You've got the right people on the bus; now ask yourself this:

How do people in your team or organization react (what do they feel, think, and say) when things go wrong?

Do you know the answer, exactly? We do, because we've done extensive research on how people respond when things go wrong. What we've learned will change your definition of responsibility forever. It is both predictable and troubling.

When Things Go Wrong

As long as everything is going your way you don't much talk about responsibility. It's when things go wrong that you start defining responsibility — and things go wrong everywhere, every day, all day! Communication fails, schedules conflict, processes break down, decisions disappoint, and mistakes arise.
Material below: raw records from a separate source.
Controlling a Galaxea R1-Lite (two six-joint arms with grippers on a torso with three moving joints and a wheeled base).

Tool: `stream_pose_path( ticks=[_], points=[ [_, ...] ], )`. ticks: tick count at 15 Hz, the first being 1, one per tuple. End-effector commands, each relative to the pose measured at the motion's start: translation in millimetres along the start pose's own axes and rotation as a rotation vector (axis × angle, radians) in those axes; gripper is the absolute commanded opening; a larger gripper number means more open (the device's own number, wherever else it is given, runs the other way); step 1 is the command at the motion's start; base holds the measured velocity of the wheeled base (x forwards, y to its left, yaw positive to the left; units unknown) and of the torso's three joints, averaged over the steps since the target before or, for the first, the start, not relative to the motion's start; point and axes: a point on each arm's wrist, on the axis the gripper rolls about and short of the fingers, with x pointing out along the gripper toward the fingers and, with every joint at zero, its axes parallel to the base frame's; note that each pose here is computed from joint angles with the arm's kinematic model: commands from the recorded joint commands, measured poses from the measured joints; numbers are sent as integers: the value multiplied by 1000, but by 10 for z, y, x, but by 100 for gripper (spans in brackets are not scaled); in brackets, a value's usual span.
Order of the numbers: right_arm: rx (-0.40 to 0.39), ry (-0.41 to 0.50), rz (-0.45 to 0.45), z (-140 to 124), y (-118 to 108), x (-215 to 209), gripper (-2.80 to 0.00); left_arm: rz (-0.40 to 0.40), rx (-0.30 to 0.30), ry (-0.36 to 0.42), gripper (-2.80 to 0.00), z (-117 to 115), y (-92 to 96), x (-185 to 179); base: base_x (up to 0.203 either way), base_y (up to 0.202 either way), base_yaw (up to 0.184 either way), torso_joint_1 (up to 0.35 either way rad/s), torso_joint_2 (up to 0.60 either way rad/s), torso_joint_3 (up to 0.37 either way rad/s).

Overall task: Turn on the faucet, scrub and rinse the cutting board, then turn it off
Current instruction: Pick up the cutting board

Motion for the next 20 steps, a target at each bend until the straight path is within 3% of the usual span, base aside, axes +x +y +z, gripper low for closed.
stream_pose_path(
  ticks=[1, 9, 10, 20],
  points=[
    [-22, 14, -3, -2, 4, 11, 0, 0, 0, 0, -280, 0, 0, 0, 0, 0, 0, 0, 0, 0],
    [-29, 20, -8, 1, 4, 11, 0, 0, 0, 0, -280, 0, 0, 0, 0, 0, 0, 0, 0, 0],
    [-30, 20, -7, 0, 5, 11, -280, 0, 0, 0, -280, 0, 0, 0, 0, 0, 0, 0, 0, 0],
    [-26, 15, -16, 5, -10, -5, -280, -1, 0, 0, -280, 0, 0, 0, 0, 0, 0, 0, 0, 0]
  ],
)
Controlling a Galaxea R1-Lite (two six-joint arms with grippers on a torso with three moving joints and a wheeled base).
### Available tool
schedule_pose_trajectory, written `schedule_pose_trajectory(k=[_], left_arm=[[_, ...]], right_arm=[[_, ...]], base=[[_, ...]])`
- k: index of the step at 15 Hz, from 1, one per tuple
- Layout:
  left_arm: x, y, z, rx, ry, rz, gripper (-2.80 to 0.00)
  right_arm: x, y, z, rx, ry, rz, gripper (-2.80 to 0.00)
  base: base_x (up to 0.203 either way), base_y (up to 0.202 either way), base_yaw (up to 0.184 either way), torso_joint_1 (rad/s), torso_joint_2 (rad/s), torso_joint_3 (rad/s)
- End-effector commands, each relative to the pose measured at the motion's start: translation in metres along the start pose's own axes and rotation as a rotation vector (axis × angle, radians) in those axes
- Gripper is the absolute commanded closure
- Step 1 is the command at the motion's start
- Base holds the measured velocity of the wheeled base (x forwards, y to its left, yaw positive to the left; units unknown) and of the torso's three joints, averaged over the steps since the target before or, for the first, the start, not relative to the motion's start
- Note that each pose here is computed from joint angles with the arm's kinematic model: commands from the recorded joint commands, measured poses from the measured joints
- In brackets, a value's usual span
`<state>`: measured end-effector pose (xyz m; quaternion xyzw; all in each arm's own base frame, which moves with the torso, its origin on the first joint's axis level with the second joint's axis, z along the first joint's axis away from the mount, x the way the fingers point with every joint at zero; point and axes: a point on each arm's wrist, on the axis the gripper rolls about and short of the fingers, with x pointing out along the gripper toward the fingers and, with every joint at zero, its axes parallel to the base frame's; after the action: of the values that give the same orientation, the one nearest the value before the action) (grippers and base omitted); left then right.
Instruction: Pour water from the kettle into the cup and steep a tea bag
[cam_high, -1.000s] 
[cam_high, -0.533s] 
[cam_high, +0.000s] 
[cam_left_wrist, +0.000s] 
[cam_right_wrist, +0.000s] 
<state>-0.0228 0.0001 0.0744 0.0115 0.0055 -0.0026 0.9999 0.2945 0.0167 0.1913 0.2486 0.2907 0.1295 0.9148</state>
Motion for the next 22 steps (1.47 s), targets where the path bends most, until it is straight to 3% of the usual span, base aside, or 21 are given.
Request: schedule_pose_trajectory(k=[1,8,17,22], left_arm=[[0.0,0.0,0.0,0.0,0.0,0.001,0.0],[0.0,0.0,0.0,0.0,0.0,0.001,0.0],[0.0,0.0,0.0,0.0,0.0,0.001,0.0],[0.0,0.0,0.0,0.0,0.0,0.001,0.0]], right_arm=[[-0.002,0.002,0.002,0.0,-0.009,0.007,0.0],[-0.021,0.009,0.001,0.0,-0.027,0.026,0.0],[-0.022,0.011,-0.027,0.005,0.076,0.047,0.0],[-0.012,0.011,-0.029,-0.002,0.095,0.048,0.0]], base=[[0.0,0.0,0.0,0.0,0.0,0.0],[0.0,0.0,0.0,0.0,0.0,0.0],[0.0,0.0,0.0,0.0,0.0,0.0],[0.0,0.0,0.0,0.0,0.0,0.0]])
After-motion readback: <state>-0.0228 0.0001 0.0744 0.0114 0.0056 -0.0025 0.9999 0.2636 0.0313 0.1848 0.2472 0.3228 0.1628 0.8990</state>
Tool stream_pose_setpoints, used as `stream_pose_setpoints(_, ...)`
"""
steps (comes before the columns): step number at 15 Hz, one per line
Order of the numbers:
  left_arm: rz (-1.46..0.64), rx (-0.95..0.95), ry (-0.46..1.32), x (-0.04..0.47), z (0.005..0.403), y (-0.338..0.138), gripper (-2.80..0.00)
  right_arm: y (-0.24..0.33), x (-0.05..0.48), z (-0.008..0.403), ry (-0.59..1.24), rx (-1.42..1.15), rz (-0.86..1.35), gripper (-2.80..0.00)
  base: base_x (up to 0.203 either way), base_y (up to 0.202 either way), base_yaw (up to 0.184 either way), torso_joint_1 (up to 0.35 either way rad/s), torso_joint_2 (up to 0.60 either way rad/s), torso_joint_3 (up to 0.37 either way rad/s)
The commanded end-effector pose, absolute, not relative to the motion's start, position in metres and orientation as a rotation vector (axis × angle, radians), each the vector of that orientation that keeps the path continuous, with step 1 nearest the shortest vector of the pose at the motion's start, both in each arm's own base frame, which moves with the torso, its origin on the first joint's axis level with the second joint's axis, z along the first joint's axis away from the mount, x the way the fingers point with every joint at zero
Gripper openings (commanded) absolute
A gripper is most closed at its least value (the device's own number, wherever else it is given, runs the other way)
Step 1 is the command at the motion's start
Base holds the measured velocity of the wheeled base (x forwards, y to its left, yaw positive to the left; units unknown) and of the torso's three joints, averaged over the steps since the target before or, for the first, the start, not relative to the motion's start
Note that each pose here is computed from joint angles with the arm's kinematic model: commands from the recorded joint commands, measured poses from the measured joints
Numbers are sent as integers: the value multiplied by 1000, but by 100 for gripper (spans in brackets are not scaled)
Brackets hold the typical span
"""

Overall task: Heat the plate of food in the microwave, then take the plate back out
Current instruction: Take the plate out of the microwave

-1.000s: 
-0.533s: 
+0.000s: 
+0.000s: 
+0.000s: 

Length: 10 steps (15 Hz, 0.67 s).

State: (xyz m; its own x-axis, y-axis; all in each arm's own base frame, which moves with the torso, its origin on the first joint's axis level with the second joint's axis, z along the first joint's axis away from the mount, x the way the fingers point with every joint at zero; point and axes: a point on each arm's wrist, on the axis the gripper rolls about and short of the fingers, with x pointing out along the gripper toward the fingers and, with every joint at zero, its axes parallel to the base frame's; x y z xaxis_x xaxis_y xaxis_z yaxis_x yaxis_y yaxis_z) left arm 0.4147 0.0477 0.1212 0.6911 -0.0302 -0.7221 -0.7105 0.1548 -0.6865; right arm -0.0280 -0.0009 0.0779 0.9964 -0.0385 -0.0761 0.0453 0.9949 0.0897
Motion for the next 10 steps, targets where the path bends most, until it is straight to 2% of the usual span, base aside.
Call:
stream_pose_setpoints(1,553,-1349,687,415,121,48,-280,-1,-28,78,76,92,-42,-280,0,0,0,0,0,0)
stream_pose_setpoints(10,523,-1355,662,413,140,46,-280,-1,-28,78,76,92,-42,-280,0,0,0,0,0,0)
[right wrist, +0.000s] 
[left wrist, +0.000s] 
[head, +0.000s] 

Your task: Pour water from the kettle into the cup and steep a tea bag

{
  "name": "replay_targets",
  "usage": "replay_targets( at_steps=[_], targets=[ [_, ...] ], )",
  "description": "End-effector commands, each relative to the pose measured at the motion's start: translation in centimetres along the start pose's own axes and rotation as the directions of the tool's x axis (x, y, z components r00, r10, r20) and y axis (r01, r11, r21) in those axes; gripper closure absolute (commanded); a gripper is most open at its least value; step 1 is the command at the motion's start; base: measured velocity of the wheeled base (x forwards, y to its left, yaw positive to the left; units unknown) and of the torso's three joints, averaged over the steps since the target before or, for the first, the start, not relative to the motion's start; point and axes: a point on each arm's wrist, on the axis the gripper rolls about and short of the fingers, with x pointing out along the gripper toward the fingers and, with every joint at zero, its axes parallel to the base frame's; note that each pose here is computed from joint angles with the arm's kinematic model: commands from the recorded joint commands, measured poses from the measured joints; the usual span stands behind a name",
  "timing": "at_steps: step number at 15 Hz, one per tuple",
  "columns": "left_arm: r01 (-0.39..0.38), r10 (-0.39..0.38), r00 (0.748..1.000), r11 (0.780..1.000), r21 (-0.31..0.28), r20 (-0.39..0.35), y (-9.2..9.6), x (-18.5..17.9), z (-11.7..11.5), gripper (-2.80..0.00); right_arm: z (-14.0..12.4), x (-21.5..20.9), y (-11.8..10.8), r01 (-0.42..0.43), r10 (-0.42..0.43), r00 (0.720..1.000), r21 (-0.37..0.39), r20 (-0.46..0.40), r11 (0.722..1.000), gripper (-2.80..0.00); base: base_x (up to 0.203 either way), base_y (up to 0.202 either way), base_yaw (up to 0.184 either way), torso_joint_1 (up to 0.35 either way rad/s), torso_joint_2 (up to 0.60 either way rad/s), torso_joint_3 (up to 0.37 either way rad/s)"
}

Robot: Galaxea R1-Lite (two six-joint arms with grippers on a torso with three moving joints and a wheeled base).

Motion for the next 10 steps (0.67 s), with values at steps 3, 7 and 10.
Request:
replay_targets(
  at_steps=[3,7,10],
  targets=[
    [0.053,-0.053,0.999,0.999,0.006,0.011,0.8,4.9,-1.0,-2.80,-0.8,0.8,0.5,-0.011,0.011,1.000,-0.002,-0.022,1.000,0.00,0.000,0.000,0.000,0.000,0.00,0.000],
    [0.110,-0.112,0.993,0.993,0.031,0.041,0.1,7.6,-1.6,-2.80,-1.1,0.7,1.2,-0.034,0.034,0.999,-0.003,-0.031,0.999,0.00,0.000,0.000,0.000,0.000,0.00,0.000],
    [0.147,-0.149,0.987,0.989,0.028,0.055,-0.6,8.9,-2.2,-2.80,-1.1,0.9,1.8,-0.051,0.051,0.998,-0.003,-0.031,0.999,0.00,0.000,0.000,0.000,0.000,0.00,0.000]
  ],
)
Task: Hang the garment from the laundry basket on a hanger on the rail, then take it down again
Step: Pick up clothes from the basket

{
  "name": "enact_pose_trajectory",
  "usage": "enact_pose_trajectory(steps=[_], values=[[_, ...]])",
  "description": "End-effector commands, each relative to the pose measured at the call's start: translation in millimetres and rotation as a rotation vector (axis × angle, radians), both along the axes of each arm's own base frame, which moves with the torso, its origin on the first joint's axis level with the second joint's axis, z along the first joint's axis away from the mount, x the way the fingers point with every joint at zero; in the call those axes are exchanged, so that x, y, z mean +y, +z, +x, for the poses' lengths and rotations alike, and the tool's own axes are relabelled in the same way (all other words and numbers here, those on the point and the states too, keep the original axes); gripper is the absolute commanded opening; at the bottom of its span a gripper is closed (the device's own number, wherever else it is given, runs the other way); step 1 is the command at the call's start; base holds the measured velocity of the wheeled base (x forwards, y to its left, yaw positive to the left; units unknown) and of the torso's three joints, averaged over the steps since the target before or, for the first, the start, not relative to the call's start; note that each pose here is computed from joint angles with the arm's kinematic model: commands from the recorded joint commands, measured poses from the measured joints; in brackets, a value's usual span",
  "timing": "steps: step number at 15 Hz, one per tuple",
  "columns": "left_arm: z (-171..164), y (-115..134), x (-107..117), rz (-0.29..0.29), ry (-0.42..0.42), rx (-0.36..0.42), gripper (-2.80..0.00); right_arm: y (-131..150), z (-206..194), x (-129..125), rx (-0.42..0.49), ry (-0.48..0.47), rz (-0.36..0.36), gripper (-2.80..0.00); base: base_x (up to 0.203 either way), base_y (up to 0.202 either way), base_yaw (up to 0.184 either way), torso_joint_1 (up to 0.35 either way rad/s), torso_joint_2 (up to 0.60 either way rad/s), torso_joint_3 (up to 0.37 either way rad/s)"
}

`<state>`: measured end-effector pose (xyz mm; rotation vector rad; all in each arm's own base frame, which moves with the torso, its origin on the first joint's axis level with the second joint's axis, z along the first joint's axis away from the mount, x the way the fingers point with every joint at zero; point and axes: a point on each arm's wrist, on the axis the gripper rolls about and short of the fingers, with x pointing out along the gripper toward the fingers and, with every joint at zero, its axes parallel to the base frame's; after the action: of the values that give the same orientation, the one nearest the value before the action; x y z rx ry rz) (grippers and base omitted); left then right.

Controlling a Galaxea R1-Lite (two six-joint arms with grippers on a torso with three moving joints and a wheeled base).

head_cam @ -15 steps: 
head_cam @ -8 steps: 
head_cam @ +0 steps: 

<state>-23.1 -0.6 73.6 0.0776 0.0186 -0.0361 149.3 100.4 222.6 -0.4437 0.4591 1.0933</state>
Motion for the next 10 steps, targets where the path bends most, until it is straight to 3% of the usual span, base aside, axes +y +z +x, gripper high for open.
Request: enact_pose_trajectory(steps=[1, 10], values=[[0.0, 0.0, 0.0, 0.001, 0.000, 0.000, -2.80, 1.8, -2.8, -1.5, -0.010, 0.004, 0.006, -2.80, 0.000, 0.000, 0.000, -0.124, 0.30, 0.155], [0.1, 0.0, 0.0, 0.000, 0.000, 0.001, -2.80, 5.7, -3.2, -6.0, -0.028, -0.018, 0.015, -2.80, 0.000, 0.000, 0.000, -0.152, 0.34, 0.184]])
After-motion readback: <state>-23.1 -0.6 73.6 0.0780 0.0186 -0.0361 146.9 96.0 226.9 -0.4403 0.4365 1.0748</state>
Most accountability practices fall far short because there are, according to our painstaking research, six ways people effectively avoid responsibility when things go wrong — and get away with it as a matter of course. Even highly skilled, intelligent, and well-compensated people avoid taking responsibility when things go wrong, and get away with it over and over and over again. These six responses chew up enormous resources while adding zero value to your work. Until it's pointed out to you, you don't see it in your culture — it's ambient. Would you like to change that?

What Responsibility Means

Let's face it. Responsibility is a loaded word; it's full of baggage. To some, responsibility is a burden. To others responsibility is a reward. For many, responsibility means having someone to point to. And, responsibility also means owning your choices and outcomes.